Return to table of contents

Enabling single sign-on using directory service metadata

To enable single sign-on, you first have to download the IDP metadata for your directory service. This is an XML document that tells Everlaw how to communicate with your system. There should be a download link in your directory service’s support center or Security Assertion Markup Language (SAML) control panel. This file allows your identity provider (in this case, your directory service) to communicate with your service provider (in this case, Everlaw) to establish a connection so that you can set up single sign-on.

You’ll then upload this metadata to Everlaw by clicking “Upload” on the Security Settings tab of your organization admin dashboard, under SAML Single Sign-On.

saml2.png

Everlaw will validate the metadata once it is uploaded. If the original file cannot be validated, you may upload another version of the file. Once the file is validated, you will be able to choose to enable or require single sign-on on an organization-wide basis. Requiring single sign-on will disable Everlaw’s normal password-based login process for the organization. It is recommended that you initially set the authentication setting to "Optional". Don't select "Required" until you've tested SSO login and know that it is working; otherwise, you risk getting locked out of your account!

If your identity provider has multifactor authentication (MFA), you can switch on "Bypass Everlaw multifactor authentication.”

saml1.png

For more information about the consequences of disabling, enabling, or requiring single sign-on, see the relevant section below.

Return to table of contents

Providing your directory service with Everlaw metadata

In order for SSO to function correctly, you will also need to supply your directory service with Everlaw service provider metadata.
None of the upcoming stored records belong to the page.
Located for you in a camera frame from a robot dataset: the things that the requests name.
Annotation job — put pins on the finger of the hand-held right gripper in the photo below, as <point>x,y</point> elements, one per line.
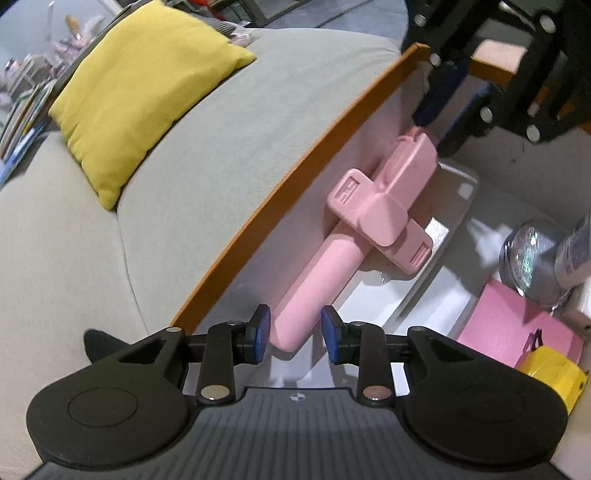
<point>434,99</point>
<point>464,127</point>

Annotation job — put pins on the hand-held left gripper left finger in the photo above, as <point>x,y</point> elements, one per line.
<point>261,332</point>

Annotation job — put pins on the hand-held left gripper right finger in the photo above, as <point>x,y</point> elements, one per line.
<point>330,334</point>

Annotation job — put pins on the orange cardboard box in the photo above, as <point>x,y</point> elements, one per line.
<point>364,134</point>

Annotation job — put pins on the pink handheld gadget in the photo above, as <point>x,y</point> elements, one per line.
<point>388,221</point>

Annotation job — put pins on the pink box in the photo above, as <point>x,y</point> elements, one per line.
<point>503,323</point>

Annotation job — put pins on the yellow tape measure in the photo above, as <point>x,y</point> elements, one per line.
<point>554,374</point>

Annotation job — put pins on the white tray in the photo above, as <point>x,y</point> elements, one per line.
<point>455,194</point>

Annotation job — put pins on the silver glitter globe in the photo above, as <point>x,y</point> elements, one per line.
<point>531,258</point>

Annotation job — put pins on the person's left leg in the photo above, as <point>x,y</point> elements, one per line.
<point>101,346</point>

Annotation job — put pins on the white bottle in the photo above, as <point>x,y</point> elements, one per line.
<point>575,254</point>

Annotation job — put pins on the beige sofa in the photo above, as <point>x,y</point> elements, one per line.
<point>207,161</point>

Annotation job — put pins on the checkered cloth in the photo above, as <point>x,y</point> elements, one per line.
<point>221,26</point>

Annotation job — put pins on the yellow pillow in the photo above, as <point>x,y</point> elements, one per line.
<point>138,92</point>

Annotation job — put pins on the stack of books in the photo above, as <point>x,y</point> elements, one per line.
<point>23,124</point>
You can download this metadata in XML form by clicking “Download Everlaw service provider metadata,” under SAML Single Sign-On.

You should then be able to upload the Everlaw metadata in the directory service’s settings page (different directory services may have different requirements).

You may additionally need to register Everlaw's Entity ID and ACS URL with your identity provider. The relevant IDs and URLs are as follows:

Everlaw US:

Entity ID: everlaw.com:us-web
ACS URL:  https://app.everlaw.com/saml/SSO

Everlaw AUS:

Entity ID: everlaw.com:au-web
ACS URL: https://app.everlaw.com.au/saml/SSO

Everlaw EU:

Entity ID: everlaw.com:eu-web
ACS URL: https://app.everlaw.eu/saml/SSO

Everlaw UK:

Entity ID: everlaw.com:uk-web
ACS URL:  https://app.everlaw.co.uk/saml/SSO

Everlaw CAN:

Entity ID: everlaw.com:ca-web
ACS URL: https://app.everlaw.ca/saml/SSO

Return to table of contents

Single sign-on and user experience

Enabling or requiring single sign-on affects user experience at the time of login, as well as users’ ability to change their profile settings.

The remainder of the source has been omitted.